### WORK REQUIRED
Transcribe the data below in full, exactly.

EXERCISE DATA section start

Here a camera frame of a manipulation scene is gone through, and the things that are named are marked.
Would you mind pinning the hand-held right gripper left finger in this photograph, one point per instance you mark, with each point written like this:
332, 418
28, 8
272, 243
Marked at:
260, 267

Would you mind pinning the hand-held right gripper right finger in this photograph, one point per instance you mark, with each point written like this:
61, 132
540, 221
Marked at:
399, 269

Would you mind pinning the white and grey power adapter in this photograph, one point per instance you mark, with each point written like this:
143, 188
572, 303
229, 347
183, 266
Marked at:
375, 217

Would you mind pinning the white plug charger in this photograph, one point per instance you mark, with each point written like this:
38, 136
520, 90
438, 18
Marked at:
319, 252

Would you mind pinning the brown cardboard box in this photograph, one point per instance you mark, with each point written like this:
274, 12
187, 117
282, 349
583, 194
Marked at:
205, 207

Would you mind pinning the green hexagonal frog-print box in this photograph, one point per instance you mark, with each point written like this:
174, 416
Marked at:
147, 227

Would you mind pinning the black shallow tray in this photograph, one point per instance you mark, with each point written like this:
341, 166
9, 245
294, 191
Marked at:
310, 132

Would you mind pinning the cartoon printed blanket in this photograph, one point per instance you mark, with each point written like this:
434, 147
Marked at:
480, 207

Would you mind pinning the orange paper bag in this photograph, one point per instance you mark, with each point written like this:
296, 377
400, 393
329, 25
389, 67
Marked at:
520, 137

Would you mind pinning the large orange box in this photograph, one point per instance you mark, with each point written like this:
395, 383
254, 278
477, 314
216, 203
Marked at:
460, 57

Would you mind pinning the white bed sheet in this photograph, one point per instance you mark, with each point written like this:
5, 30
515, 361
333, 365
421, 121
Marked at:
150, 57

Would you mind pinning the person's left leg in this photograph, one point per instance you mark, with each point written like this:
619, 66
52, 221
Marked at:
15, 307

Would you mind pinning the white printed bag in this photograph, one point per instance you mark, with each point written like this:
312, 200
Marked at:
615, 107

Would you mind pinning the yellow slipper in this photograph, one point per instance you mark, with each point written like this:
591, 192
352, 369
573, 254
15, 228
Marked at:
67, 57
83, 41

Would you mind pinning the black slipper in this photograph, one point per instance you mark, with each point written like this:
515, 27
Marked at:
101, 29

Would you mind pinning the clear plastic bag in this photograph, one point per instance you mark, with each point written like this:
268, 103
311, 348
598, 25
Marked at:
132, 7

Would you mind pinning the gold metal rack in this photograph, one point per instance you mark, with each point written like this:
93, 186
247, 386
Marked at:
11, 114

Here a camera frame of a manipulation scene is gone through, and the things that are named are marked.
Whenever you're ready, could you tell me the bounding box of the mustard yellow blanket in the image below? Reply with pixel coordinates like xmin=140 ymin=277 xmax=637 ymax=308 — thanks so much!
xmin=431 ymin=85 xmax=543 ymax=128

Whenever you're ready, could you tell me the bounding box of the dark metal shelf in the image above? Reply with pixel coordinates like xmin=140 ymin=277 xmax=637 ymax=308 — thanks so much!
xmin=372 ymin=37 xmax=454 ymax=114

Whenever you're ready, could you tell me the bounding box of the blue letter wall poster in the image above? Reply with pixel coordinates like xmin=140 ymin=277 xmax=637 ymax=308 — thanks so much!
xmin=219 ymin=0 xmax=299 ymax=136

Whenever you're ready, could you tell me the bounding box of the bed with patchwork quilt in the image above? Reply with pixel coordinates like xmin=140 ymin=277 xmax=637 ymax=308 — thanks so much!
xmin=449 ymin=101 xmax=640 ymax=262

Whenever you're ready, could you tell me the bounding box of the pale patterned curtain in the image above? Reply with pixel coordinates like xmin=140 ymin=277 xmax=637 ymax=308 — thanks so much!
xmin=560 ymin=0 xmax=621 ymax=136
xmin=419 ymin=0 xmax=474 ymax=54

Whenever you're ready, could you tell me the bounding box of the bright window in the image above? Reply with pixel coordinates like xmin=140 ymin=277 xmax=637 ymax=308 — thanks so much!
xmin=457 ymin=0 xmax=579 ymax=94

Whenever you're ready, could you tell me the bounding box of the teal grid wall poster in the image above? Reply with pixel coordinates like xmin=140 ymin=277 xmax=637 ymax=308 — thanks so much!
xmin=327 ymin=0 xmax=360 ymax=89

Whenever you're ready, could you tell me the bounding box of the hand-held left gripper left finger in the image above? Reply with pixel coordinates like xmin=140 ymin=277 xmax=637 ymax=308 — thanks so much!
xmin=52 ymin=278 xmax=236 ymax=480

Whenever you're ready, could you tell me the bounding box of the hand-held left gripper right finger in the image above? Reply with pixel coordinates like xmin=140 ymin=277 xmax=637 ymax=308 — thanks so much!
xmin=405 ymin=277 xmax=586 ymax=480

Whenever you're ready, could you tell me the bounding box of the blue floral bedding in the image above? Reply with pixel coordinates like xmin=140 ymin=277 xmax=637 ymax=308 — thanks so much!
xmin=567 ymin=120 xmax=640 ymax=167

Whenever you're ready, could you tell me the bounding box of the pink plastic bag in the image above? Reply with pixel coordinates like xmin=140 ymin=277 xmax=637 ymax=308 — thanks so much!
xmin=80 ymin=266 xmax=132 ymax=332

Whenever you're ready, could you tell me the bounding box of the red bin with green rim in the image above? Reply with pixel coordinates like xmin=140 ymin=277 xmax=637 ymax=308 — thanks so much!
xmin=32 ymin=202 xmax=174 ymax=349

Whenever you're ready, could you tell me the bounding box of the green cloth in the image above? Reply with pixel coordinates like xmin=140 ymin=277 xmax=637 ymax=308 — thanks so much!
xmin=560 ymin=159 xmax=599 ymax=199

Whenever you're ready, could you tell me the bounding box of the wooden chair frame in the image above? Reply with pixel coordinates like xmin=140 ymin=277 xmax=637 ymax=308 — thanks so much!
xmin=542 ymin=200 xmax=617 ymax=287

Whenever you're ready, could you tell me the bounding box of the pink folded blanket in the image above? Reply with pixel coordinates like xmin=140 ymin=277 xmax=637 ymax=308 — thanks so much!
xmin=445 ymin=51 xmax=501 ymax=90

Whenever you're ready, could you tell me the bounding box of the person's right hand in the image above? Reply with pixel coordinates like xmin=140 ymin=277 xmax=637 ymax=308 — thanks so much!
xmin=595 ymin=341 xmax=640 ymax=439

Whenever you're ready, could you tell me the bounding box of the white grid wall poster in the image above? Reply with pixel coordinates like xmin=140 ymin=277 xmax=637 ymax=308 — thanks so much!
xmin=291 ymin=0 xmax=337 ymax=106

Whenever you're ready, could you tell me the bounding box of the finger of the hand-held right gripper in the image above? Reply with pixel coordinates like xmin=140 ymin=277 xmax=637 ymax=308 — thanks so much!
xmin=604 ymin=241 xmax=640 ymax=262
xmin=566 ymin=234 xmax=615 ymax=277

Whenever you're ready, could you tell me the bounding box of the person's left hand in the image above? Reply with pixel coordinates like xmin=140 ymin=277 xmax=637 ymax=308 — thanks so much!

EXERCISE DATA section end

### RESPONSE TO THE TASK
Here a camera frame of a manipulation scene is gone through, and the things that are named are marked.
Would you mind pinning the hand-held right gripper left finger in this photograph, one point per instance you mark, with each point written like this:
332, 418
28, 8
272, 243
Marked at:
260, 267

Would you mind pinning the hand-held right gripper right finger in this photograph, one point per instance you mark, with each point written like this:
61, 132
540, 221
Marked at:
399, 269

Would you mind pinning the white and grey power adapter in this photograph, one point per instance you mark, with each point written like this:
143, 188
572, 303
229, 347
183, 266
Marked at:
375, 217

Would you mind pinning the white plug charger in this photograph, one point per instance you mark, with each point written like this:
38, 136
520, 90
438, 18
Marked at:
319, 252

Would you mind pinning the brown cardboard box in this photograph, one point per instance you mark, with each point written like this:
274, 12
187, 117
282, 349
583, 194
Marked at:
205, 207

Would you mind pinning the green hexagonal frog-print box in this photograph, one point per instance you mark, with each point written like this:
174, 416
Marked at:
147, 227

Would you mind pinning the black shallow tray in this photograph, one point per instance you mark, with each point written like this:
341, 166
9, 245
294, 191
Marked at:
310, 132

Would you mind pinning the cartoon printed blanket in this photograph, one point per instance you mark, with each point written like this:
434, 147
Marked at:
480, 207

Would you mind pinning the orange paper bag in this photograph, one point per instance you mark, with each point written like this:
296, 377
400, 393
329, 25
389, 67
Marked at:
520, 137

Would you mind pinning the large orange box in this photograph, one point per instance you mark, with each point written like this:
395, 383
254, 278
477, 314
216, 203
Marked at:
460, 57

Would you mind pinning the white bed sheet in this photograph, one point per instance you mark, with each point written like this:
5, 30
515, 361
333, 365
421, 121
Marked at:
150, 57

Would you mind pinning the person's left leg in this photograph, one point per instance you mark, with each point written like this:
619, 66
52, 221
Marked at:
15, 307

Would you mind pinning the white printed bag in this photograph, one point per instance you mark, with each point written like this:
312, 200
Marked at:
615, 107

Would you mind pinning the yellow slipper in this photograph, one point per instance you mark, with each point written like this:
591, 192
352, 369
573, 254
15, 228
Marked at:
67, 57
83, 41

Would you mind pinning the black slipper in this photograph, one point per instance you mark, with each point written like this:
515, 27
Marked at:
101, 29

Would you mind pinning the clear plastic bag in this photograph, one point per instance you mark, with each point written like this:
268, 103
311, 348
598, 25
Marked at:
132, 7

Would you mind pinning the gold metal rack in this photograph, one point per instance you mark, with each point written like this:
93, 186
247, 386
Marked at:
11, 114

Here a camera frame of a manipulation scene is gone through, and the things that are named are marked.
Whenever you're ready, could you tell me the bounding box of the mustard yellow blanket in the image below? Reply with pixel coordinates like xmin=140 ymin=277 xmax=637 ymax=308 — thanks so much!
xmin=431 ymin=85 xmax=543 ymax=128

Whenever you're ready, could you tell me the bounding box of the dark metal shelf in the image above? Reply with pixel coordinates like xmin=140 ymin=277 xmax=637 ymax=308 — thanks so much!
xmin=372 ymin=37 xmax=454 ymax=114

Whenever you're ready, could you tell me the bounding box of the blue letter wall poster in the image above? Reply with pixel coordinates like xmin=140 ymin=277 xmax=637 ymax=308 — thanks so much!
xmin=219 ymin=0 xmax=299 ymax=136

Whenever you're ready, could you tell me the bounding box of the bed with patchwork quilt in the image above? Reply with pixel coordinates like xmin=140 ymin=277 xmax=637 ymax=308 — thanks so much!
xmin=449 ymin=101 xmax=640 ymax=262

Whenever you're ready, could you tell me the bounding box of the pale patterned curtain in the image above? Reply with pixel coordinates like xmin=140 ymin=277 xmax=637 ymax=308 — thanks so much!
xmin=560 ymin=0 xmax=621 ymax=136
xmin=419 ymin=0 xmax=474 ymax=54

Whenever you're ready, could you tell me the bounding box of the bright window in the image above? Reply with pixel coordinates like xmin=140 ymin=277 xmax=637 ymax=308 — thanks so much!
xmin=457 ymin=0 xmax=579 ymax=94

Whenever you're ready, could you tell me the bounding box of the teal grid wall poster in the image above? Reply with pixel coordinates like xmin=140 ymin=277 xmax=637 ymax=308 — thanks so much!
xmin=327 ymin=0 xmax=360 ymax=89

Whenever you're ready, could you tell me the bounding box of the hand-held left gripper left finger in the image above? Reply with pixel coordinates like xmin=140 ymin=277 xmax=637 ymax=308 — thanks so much!
xmin=52 ymin=278 xmax=236 ymax=480

Whenever you're ready, could you tell me the bounding box of the hand-held left gripper right finger in the image above? Reply with pixel coordinates like xmin=140 ymin=277 xmax=637 ymax=308 — thanks so much!
xmin=405 ymin=277 xmax=586 ymax=480

Whenever you're ready, could you tell me the bounding box of the blue floral bedding in the image above? Reply with pixel coordinates like xmin=140 ymin=277 xmax=637 ymax=308 — thanks so much!
xmin=567 ymin=120 xmax=640 ymax=167

Whenever you're ready, could you tell me the bounding box of the pink plastic bag in the image above? Reply with pixel coordinates like xmin=140 ymin=277 xmax=637 ymax=308 — thanks so much!
xmin=80 ymin=266 xmax=132 ymax=332

Whenever you're ready, could you tell me the bounding box of the red bin with green rim in the image above? Reply with pixel coordinates like xmin=140 ymin=277 xmax=637 ymax=308 — thanks so much!
xmin=32 ymin=202 xmax=174 ymax=349

Whenever you're ready, could you tell me the bounding box of the green cloth in the image above? Reply with pixel coordinates like xmin=140 ymin=277 xmax=637 ymax=308 — thanks so much!
xmin=560 ymin=159 xmax=599 ymax=199

Whenever you're ready, could you tell me the bounding box of the wooden chair frame in the image above? Reply with pixel coordinates like xmin=140 ymin=277 xmax=637 ymax=308 — thanks so much!
xmin=542 ymin=200 xmax=617 ymax=287

Whenever you're ready, could you tell me the bounding box of the pink folded blanket in the image above? Reply with pixel coordinates like xmin=140 ymin=277 xmax=637 ymax=308 — thanks so much!
xmin=445 ymin=51 xmax=501 ymax=90

Whenever you're ready, could you tell me the bounding box of the person's right hand in the image above? Reply with pixel coordinates like xmin=140 ymin=277 xmax=637 ymax=308 — thanks so much!
xmin=595 ymin=341 xmax=640 ymax=439

Whenever you're ready, could you tell me the bounding box of the white grid wall poster in the image above? Reply with pixel coordinates like xmin=140 ymin=277 xmax=637 ymax=308 — thanks so much!
xmin=291 ymin=0 xmax=337 ymax=106

Whenever you're ready, could you tell me the bounding box of the finger of the hand-held right gripper in the image above? Reply with pixel coordinates like xmin=140 ymin=277 xmax=637 ymax=308 — thanks so much!
xmin=604 ymin=241 xmax=640 ymax=262
xmin=566 ymin=234 xmax=615 ymax=277

Whenever you're ready, could you tell me the bounding box of the person's left hand in the image above? Reply with pixel coordinates like xmin=140 ymin=277 xmax=637 ymax=308 — thanks so much!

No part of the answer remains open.